YOUR OBJECTIVE: Your answer should be the exact lines of the data below from the one containing "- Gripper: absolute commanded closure" through the one containing "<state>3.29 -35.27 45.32"; please include nothing else.

Saved data entries:
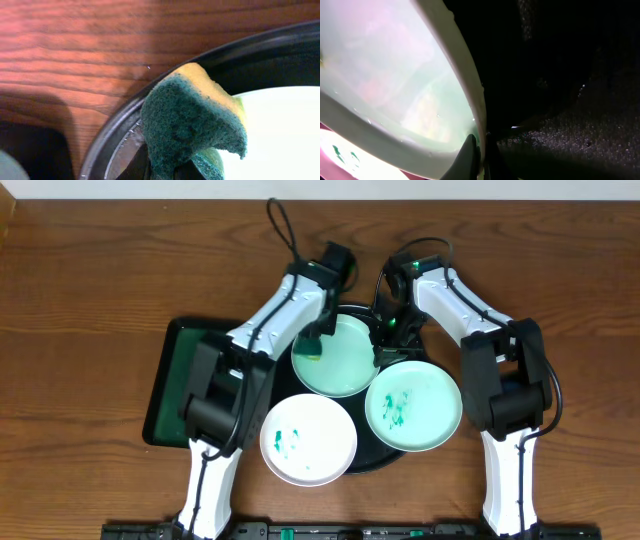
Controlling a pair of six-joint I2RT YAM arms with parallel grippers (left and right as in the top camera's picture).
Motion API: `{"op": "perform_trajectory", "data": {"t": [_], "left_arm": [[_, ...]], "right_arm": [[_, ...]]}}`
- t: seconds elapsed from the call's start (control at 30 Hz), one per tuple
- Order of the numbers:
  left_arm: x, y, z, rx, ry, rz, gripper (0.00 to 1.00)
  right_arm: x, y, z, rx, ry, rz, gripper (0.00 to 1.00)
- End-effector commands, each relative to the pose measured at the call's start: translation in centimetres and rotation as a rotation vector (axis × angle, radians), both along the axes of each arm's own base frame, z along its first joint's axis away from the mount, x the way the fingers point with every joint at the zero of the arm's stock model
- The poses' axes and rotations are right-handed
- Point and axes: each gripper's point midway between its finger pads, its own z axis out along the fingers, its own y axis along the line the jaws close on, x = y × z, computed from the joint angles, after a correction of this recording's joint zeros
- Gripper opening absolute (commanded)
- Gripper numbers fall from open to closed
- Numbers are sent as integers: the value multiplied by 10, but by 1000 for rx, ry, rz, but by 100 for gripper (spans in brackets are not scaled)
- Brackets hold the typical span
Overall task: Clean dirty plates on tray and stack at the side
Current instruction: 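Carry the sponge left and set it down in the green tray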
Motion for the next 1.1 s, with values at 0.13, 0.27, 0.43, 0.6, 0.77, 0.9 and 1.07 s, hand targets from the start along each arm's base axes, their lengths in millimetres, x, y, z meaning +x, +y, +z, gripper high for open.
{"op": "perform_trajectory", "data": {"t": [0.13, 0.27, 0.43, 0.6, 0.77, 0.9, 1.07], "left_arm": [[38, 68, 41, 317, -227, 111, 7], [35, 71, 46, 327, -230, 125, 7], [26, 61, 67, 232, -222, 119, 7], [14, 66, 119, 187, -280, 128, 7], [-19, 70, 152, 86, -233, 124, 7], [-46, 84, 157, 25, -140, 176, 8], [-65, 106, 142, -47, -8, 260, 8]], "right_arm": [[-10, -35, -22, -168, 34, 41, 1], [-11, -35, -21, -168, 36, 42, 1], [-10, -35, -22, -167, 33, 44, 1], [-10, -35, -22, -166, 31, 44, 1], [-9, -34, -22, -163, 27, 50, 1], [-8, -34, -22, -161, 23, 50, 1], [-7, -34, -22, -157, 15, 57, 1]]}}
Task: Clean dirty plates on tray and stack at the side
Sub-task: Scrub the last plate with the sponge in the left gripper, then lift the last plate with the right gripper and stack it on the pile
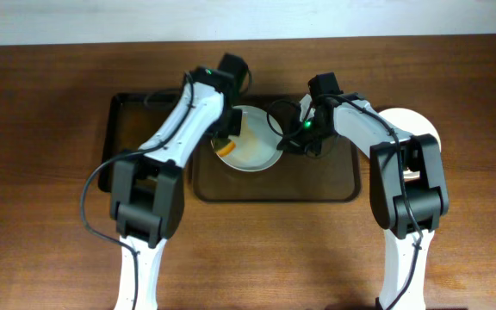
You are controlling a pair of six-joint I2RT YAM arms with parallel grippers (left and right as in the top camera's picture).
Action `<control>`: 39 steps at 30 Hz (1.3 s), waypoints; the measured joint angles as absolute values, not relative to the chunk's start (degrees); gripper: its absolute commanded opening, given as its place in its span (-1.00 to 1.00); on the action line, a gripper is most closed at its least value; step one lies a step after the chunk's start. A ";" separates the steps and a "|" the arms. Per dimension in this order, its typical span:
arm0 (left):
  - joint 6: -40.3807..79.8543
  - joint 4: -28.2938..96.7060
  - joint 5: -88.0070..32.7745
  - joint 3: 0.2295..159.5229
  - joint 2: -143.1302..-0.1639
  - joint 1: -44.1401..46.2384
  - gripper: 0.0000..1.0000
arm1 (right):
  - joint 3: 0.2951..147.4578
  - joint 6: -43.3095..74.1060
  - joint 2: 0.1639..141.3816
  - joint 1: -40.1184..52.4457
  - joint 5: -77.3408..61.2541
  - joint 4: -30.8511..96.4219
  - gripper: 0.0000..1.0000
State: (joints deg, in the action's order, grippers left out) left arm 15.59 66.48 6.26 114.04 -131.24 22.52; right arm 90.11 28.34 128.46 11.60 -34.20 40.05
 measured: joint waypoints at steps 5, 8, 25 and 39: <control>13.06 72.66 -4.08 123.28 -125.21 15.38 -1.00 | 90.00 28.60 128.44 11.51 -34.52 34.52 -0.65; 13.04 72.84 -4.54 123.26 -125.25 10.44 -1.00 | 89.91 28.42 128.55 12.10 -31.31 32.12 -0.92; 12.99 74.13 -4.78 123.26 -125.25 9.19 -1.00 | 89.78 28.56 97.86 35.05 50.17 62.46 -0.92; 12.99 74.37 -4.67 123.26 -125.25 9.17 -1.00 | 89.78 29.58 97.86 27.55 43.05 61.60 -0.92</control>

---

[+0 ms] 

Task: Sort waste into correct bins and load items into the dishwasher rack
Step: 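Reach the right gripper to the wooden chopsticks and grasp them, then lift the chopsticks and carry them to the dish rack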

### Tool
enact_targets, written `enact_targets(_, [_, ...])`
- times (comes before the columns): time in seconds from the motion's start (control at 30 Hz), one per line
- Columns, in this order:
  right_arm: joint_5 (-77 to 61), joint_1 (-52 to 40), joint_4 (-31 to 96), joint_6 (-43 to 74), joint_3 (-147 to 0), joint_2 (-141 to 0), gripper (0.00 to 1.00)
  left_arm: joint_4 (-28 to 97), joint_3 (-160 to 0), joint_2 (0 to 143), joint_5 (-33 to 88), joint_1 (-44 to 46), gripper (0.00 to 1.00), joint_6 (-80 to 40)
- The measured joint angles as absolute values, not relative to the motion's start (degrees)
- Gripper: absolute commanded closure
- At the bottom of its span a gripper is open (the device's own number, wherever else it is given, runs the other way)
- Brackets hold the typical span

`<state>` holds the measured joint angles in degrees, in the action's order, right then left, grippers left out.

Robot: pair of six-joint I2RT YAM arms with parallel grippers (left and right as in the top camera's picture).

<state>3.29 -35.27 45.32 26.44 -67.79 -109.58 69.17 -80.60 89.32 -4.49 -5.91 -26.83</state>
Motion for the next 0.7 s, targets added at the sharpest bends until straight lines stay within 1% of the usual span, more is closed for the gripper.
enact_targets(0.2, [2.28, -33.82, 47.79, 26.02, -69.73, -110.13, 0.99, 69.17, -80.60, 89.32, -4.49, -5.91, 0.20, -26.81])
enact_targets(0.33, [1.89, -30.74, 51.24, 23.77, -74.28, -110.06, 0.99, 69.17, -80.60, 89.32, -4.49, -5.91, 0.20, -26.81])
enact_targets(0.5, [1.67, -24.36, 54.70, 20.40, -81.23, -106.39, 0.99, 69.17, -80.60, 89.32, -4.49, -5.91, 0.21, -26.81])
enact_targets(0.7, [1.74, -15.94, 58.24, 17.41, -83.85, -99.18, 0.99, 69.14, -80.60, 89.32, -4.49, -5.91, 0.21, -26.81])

FINAL ANSWER:
- Gripper: absolute commanded closure
- At the bottom of its span a gripper is open (the device's own number, wherever else it is given, runs the other way)
- Brackets hold the typical span

`<state>` holds the measured joint angles in degrees, in the action's order, right then left, grippers left out.

Robot: pair of six-joint I2RT YAM arms with parallel grippers (left and right as in the top camera's picture).

<state>3.29 -35.27 45.32 26.44 -67.79 -109.58 69.17 -80.60 89.32 -4.49 -5.91 -26.83</state>

This concludes the answer to the exercise.